* TASK TO CARRY OUT *
Only the lines from the top of the data through the line containing "Detect black right gripper in this photo." should be duplicated, exactly as they appear.

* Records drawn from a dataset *

-.-.-

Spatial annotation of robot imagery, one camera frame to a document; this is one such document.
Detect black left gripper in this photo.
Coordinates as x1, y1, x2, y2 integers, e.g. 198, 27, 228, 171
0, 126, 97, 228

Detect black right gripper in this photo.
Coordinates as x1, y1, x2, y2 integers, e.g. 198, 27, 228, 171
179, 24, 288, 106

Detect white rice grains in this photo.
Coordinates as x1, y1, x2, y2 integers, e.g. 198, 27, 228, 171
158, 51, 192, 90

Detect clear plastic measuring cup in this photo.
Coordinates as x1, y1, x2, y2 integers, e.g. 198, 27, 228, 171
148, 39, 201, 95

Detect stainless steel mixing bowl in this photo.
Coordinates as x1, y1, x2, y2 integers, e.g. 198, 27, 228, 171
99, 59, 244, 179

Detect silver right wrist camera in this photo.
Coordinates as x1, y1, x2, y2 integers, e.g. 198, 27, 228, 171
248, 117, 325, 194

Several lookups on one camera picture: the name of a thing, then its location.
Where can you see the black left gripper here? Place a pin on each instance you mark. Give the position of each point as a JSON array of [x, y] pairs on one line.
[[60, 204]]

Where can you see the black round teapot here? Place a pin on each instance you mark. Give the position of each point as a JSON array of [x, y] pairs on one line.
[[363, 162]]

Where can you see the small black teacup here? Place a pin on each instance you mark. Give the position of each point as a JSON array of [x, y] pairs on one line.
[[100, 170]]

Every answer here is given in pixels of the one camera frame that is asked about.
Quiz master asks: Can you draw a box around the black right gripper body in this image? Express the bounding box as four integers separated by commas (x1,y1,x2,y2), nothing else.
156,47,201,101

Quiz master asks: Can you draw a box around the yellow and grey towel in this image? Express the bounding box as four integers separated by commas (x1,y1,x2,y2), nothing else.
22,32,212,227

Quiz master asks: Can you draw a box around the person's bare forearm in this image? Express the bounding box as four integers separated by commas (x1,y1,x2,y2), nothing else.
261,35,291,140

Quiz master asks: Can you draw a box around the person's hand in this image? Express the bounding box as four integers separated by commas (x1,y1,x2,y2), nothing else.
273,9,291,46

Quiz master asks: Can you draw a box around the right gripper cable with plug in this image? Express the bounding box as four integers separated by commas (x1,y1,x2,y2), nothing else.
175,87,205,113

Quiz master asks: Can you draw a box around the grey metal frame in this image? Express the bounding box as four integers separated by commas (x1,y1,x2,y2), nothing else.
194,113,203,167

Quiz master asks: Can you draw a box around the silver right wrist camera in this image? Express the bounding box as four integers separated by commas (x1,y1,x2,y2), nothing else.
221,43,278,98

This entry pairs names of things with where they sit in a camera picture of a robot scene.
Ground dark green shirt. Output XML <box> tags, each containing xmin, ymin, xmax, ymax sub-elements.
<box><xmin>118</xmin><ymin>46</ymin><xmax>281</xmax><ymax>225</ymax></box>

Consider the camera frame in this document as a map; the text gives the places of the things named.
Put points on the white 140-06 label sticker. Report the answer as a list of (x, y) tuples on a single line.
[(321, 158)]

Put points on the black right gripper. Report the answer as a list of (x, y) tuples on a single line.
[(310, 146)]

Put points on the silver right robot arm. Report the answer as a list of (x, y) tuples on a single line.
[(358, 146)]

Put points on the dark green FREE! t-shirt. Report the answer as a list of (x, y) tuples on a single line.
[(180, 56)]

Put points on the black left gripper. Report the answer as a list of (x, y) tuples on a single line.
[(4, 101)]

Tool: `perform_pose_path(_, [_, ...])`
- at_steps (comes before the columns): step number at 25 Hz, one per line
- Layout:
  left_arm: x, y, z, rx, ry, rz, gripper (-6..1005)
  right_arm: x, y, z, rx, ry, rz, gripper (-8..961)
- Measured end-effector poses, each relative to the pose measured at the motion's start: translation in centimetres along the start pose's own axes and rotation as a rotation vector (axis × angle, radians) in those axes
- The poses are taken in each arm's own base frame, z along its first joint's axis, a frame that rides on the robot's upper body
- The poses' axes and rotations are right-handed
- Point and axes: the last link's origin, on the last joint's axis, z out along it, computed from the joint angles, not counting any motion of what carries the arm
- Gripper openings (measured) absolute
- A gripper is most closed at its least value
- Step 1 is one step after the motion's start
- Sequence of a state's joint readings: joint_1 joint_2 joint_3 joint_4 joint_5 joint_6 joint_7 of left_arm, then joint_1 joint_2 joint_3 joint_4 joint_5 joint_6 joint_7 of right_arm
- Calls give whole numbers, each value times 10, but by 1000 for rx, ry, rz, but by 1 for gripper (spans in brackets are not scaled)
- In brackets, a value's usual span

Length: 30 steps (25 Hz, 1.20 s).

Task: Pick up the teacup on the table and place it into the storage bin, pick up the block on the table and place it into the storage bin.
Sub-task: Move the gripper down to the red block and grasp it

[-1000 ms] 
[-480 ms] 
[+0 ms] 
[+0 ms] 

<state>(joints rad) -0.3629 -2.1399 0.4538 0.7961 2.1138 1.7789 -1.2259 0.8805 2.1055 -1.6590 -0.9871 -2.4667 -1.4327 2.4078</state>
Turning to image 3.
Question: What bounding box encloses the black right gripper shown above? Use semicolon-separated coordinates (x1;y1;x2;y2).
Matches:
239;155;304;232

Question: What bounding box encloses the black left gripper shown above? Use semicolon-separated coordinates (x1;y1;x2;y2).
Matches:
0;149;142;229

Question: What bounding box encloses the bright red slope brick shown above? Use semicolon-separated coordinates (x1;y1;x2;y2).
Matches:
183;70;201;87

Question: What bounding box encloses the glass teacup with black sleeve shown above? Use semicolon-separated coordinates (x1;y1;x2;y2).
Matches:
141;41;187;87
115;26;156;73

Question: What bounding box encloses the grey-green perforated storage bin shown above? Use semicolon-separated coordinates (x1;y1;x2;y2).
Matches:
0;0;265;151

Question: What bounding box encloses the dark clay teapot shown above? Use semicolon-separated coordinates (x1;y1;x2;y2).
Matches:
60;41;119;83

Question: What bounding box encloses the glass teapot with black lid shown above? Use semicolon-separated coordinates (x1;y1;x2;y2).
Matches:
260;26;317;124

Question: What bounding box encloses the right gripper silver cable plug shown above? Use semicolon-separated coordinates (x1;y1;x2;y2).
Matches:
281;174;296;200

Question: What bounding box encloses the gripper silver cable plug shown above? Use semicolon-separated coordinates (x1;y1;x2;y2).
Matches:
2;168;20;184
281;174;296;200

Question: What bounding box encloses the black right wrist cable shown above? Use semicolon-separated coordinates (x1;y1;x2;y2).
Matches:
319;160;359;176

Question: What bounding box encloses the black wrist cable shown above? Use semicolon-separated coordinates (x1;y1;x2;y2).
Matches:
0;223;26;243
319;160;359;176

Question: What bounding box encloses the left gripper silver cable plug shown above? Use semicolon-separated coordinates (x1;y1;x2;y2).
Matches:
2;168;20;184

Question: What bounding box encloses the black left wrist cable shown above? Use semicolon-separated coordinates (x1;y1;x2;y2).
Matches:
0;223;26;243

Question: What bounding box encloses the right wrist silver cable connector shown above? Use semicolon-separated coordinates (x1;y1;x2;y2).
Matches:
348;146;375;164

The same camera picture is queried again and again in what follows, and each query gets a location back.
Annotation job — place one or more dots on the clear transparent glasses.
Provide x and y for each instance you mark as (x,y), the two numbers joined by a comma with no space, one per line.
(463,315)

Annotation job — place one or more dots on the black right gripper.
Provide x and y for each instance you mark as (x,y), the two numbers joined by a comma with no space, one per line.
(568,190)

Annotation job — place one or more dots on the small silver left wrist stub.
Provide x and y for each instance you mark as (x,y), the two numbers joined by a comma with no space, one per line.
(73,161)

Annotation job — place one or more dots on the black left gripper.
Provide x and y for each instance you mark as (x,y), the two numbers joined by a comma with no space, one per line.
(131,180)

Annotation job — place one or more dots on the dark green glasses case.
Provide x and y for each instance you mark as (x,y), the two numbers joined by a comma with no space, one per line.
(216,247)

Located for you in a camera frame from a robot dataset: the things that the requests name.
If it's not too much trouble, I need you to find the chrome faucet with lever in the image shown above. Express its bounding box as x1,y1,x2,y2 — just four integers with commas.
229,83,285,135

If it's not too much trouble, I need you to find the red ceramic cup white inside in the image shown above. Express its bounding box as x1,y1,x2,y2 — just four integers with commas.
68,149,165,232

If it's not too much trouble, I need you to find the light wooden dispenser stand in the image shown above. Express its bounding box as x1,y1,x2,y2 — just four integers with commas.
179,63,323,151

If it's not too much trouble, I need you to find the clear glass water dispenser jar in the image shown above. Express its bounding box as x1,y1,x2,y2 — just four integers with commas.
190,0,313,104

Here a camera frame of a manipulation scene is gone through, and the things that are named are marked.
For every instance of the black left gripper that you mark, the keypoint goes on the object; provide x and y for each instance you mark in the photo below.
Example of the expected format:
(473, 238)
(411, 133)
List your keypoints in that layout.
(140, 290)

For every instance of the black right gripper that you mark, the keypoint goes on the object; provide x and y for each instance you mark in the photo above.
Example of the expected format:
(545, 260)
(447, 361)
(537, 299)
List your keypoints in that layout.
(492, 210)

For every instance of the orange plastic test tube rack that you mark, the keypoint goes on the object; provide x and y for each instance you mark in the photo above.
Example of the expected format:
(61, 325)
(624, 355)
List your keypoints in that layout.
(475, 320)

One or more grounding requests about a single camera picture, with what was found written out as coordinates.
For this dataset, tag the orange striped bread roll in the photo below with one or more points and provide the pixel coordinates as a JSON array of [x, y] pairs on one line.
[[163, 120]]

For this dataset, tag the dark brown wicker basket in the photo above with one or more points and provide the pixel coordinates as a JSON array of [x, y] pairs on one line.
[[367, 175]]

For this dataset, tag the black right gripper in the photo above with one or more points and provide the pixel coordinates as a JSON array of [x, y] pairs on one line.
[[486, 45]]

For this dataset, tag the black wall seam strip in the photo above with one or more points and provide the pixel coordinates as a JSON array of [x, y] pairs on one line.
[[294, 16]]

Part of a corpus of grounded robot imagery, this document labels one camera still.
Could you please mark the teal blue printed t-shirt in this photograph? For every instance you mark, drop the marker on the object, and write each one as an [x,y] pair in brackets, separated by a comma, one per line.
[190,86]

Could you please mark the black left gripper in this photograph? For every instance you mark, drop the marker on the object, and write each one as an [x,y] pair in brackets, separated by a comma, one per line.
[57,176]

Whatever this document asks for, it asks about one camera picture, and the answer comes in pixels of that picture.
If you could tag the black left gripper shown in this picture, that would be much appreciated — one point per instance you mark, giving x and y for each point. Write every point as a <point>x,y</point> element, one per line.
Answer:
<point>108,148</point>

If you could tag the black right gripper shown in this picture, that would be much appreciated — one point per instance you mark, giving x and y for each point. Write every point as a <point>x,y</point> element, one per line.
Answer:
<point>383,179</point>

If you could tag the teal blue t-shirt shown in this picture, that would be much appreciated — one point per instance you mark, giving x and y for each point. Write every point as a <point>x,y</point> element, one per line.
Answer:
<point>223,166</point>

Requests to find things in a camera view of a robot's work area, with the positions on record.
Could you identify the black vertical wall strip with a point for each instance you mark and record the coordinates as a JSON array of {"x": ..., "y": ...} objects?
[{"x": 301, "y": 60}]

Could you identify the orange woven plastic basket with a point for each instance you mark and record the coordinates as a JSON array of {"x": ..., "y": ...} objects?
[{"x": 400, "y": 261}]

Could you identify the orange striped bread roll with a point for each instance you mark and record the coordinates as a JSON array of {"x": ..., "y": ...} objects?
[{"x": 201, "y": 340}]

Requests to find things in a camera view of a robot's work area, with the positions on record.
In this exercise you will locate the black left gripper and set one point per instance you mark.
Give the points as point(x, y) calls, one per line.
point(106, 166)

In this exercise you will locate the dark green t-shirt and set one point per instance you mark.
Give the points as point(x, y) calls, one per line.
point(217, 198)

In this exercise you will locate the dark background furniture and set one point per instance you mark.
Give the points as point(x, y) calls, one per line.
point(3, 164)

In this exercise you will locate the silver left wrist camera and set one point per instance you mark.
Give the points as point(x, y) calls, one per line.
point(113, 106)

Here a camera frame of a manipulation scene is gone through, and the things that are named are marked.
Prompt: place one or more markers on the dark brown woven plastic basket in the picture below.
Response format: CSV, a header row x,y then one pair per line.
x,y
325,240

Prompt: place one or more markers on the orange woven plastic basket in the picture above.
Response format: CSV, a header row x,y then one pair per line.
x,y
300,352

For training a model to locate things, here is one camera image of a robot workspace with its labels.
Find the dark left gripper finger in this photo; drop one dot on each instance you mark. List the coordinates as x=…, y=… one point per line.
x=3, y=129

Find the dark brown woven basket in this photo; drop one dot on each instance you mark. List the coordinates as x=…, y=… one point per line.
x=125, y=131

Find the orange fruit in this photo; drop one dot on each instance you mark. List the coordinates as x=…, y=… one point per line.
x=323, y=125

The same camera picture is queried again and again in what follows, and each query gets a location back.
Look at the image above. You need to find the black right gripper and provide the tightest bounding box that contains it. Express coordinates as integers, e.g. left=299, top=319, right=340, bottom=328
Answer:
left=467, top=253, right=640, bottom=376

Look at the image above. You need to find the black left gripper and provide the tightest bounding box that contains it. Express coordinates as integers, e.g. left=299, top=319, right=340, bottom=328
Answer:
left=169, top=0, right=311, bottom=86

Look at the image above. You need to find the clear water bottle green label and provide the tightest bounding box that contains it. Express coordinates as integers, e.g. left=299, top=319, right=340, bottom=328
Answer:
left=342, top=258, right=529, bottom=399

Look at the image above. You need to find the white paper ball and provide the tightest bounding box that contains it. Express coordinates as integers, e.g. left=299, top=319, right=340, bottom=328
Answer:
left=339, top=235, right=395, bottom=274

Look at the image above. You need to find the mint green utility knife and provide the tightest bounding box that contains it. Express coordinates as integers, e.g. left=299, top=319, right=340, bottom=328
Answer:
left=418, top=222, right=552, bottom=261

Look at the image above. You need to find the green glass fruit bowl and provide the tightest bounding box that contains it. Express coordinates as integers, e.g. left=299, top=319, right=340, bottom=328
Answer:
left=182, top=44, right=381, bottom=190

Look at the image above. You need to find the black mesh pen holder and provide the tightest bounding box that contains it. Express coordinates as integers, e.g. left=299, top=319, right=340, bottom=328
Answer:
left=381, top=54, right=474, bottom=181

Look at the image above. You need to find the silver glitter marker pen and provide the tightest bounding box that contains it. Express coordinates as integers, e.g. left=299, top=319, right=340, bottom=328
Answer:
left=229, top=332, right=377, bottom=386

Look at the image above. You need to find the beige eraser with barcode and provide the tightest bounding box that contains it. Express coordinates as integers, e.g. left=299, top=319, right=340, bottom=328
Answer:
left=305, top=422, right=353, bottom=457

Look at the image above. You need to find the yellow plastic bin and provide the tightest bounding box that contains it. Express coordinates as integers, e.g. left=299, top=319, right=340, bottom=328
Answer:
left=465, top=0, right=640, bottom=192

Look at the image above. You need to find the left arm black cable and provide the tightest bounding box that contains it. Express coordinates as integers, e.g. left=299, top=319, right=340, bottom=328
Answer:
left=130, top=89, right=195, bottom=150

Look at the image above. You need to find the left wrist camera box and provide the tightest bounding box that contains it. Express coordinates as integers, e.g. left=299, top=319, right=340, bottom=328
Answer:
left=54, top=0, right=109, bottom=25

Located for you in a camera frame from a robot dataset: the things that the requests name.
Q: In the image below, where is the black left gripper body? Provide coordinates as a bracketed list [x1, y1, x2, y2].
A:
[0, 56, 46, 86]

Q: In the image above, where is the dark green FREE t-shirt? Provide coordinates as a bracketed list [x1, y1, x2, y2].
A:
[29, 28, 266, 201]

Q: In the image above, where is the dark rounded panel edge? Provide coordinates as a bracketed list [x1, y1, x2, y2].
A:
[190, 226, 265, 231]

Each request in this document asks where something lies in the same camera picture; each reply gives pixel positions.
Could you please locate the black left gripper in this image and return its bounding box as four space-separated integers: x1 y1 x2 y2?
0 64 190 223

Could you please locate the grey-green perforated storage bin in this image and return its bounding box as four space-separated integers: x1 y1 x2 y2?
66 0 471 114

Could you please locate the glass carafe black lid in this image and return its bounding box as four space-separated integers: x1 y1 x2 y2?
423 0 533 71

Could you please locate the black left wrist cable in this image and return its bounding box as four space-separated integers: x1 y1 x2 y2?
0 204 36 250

-.-.-

* ANSWER TO THIS EXERCISE *
Spatial annotation of robot imagery, one camera frame to a document; this is one such document.
Detect black left gripper in this photo.
Coordinates as x1, y1, x2, y2 integers, e.g. 198, 27, 228, 171
0, 126, 97, 228

Detect black right gripper in this photo.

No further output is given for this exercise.